Another area of HIV awareness and prevention which immediately came to mind when thinking about this bill is the impact it will have on testing. According to UNGASS, in 2010, only 20% of women and men between 25-49 years of age had been tested for HIV in the previous 12 months and knew the result of that test. We know from experience that stigma and discrimination around HIV exist and when coupled together, create an environment of fear, shame and hostility. Now imagine this environment layered with state-sanctioned violence and oppression against those who are LGBTQ-identified with an unknown HIV status and try to put yourself in the shoes of someone considering an HIV test and how negatively they would be impacted if their test were positive. Wouldn’t it just be easier to not know? For many, this might result in actively choosing not to know their status out of fear of the very real consequences that they may face.

In not knowing their status, it is possible that many folks are carrying the virus and are subsequently unknowingly infecting others. The risk of knowing your HIV status is dangerously compounded for any LGBTQ-identified person in Uganda; receiving a positive test will result in death at the hands of the government yet not getting tested will be a certain demise for those who are unknowingly living with HIV. 

When access to healthcare and access to treatment are compromised, how can we expect the LGBTQ population to thrive, especially when their lives are complicated by HIV? Given that all institutions (education, healthcare, etc.) are expected to follow the proposed bill, what is this going to do for HIV prevention education, especially for the LGBTQ community?
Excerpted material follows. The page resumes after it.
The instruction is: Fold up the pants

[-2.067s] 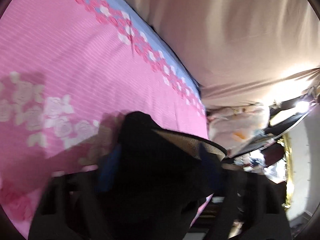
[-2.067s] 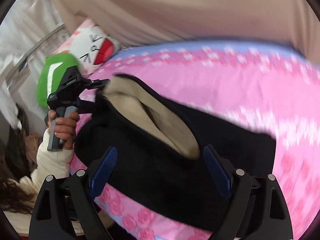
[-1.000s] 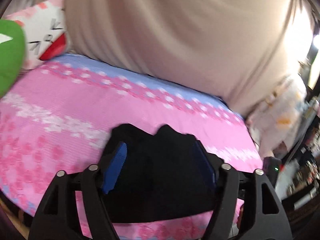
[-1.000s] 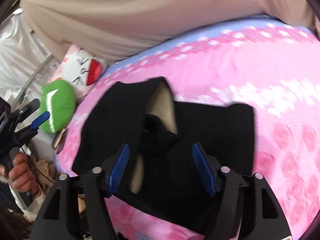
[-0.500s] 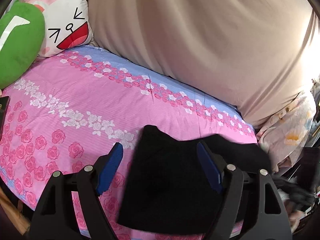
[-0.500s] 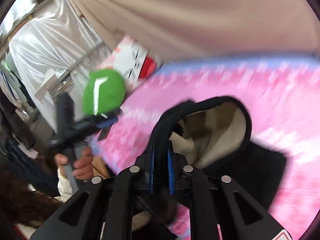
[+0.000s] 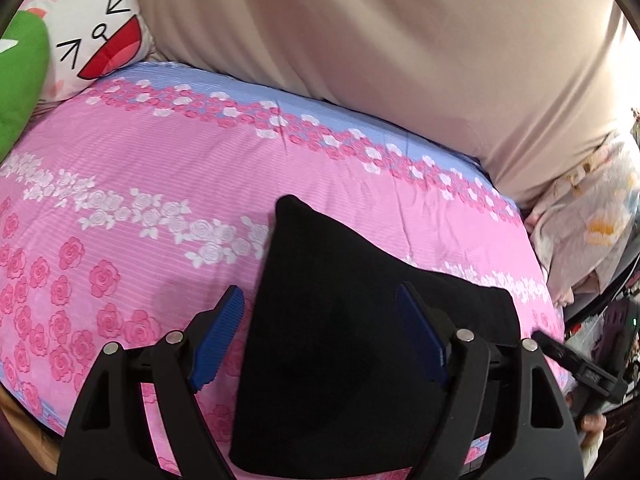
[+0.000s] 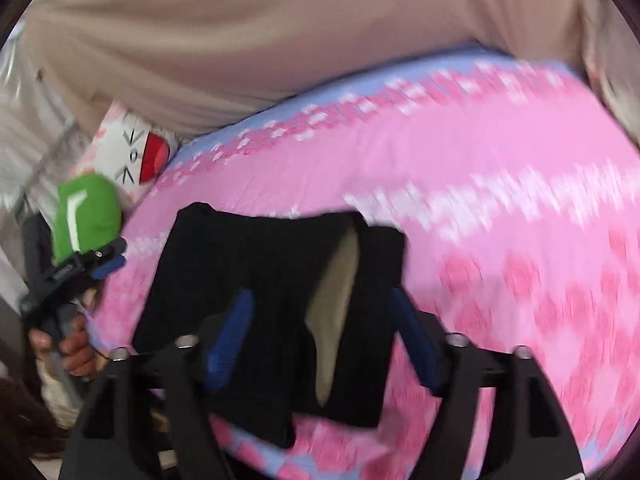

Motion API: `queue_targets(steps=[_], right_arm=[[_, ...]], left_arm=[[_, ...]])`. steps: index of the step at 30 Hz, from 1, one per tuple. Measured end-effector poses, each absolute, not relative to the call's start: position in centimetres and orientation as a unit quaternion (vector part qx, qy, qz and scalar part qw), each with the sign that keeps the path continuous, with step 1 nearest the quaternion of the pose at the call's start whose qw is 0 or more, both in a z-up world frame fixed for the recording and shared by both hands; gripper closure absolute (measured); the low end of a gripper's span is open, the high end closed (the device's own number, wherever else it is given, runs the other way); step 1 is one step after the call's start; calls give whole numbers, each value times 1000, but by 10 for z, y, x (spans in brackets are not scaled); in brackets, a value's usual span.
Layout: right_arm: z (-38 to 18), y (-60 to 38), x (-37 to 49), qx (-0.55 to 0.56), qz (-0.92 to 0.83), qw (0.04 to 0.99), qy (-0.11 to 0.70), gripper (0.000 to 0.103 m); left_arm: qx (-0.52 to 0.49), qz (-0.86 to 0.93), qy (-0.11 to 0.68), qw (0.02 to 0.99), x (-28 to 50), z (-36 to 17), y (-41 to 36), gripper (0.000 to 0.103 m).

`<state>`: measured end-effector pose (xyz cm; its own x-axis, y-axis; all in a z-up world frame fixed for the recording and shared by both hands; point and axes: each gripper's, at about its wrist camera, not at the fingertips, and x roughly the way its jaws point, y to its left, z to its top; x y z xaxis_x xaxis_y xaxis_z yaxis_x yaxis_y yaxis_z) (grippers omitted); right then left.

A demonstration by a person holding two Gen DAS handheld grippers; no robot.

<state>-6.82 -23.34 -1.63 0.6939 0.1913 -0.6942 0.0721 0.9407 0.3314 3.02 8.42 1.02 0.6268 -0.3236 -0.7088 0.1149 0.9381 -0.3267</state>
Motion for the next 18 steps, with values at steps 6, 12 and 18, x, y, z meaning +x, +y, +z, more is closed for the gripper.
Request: queue_targets(steps=[6,12,18], right_arm=[[-49,-227,3,157,41,879,449,97],[28,-224,-22,146,56,927,341,92],[-52,-270,-32,205,-47,886,414,68]], left_arm=[[-118,-109,406,899,24,14,84,27],[-122,-80,388,910,24,21,99,22],[-103,-81,410,903,29,5,88,22]])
UNAIDS identified men who have sex with men (MSM) as one of the highest HIV risk groups in Uganda and in 2009, MSM accounted for 13.7% of people living with HIV. Not surprisingly, the same year that the Anti-Homosexuality Bill was introduced, Uganda stopped collecting HIV data on MSM. At the time this article was written, 2009 was the last year that UNAIDS reported HIV statistics on MSM and HIV. With only 54% of its poz population on anti-retrovirals (as of 2010, according to UNAIDS), I question how many of these folks are LGBTQ-identified and how access to their treatment might be interrupted by the proposed legislation, if it hasn’t already been. 

To say that there is a lot at stake should the proposed Anti-Homosexuality Bill pass is a vast understatement. The situation is dire and what is at risk is not only the lives, human rights and dignity of many LGBTQ-identified Ugandans but also the potentially disastrous cascade effect that this legislation could have on HIV awareness, prevention, transmission and treatment.